The judge’s final reply in the exchange of emails of 2nd August 2024 was sent at 4.32pm and was in short terms. However, it had to be read in light of the detailed explanation given in his email of 2.46pm. When that it is done the exchanges made it sufficiently clear that it was the judge’s view that the course being adopted was fair and proportionate and also explained why he took that view. The Appellant had all that material and so there can be no question that he had not been informed of the reasons for the judge’s decision.

56.

The judge did not revise the judgment which was to be handed down to reflect the fact that submissions had been received from the Appellant nor to explain why he was nonetheless ordering a costs hearing. It follows that paragraph 59 of the judgment as handed down incorrectly stated that no costs submissions had been received. It would have been better if the judge had revised the judgment to record the correct position. The failure to do so was an oversight. It was an entirely understandable one given that the judge had clearly been engaged on the afternoon of 2nd August 2024 in considering the costs submissions; compiling the email to be sent to the parties; and then considering and responding to the email from the Appellant’s solicitors doubtless in addition having to deal with other matters. That oversight did not cause the decision to be unjust.

57.

It follows that the challenge to the judge’s order for a costs hearing and the directions relating thereto fails.

58.

The position in respect of the VAT submissions can be addressed rather more shortly. The draft judgment set out, at [53], the judge’s calculation of the sum recoverable in respect of VAT but also his reasoning for saying that VAT was recoverable saying “VAT is recoverable … because…”. The reasoning was expressed shortly but clearly.
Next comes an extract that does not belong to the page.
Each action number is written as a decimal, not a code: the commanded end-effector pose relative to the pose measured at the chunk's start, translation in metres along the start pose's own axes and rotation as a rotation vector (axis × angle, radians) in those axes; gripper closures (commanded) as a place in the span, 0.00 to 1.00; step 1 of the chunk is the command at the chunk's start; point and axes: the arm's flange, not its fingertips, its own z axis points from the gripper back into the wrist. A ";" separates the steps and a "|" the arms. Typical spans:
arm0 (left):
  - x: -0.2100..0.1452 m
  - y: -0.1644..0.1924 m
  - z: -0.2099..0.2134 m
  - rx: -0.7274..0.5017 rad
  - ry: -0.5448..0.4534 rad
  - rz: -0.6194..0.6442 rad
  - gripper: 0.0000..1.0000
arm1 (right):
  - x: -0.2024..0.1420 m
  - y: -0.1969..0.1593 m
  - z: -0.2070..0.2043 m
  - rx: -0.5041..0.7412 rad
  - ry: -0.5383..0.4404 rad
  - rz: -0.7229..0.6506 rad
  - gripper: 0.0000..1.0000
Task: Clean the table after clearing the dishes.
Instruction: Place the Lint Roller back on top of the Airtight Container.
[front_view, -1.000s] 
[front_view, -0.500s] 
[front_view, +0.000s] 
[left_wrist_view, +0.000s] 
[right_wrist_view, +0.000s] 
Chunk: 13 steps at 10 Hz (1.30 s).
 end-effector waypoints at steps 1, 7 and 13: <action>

The draft judgment made it clear at [10] and [58] that the judge was inviting further submissions on four matters: editorial corrections (in the sense of typing errors and the like); arithmetical corrections of his calculations; contractual interest; and costs. The judge was not inviting submissions as to the recoverability of VAT.

59.

The Appellant’s submissions at paragraph 19 were as to the recoverability of VAT and advanced an argument as to why the judge was wrong to say that VAT was recoverable. That was clearly not a submission as to calculation. It went beyond the submissions which the judge had invited and was an attempt to argue entitlement. Submissions to that effect are only permissible “on rare occasions and in exceptional circumstances” (R (Mohamed) v Secretary of State for Foreign and Commonwealth Affairs [2010] EWCA Civ158. [2011] QB 218 at [4] per Lord Judge CJ). This was not such an occasion and nor were the exceptional circumstances which would warrant such a course present.

60.

The judge would have been entitled simply to disregard those submissions. Instead, he considered them and explained in his 4.32pm email why he remained of the view that VAT was recoverable. Again his reasons were short but entirely adequate for the reasoning to be clear. There is simply no substance in the contention that the earlier failure to refer the submissions to the judge led to any injustice in respect of the VAT position.

61.

It is understandable that the Appellant feels aggrieved at the failure of the court administration to place promptly before the judge the submissions which his solicitors had filed timeously and at the fact that the judgment as handed down was not revised to remove the erroneous reference to an absence of submissions. Those oversights were regrettable but they do not form any proper basis on which it can be said that the decision was unjust.

62.

This ground also fails and the appeal is to be dismissed.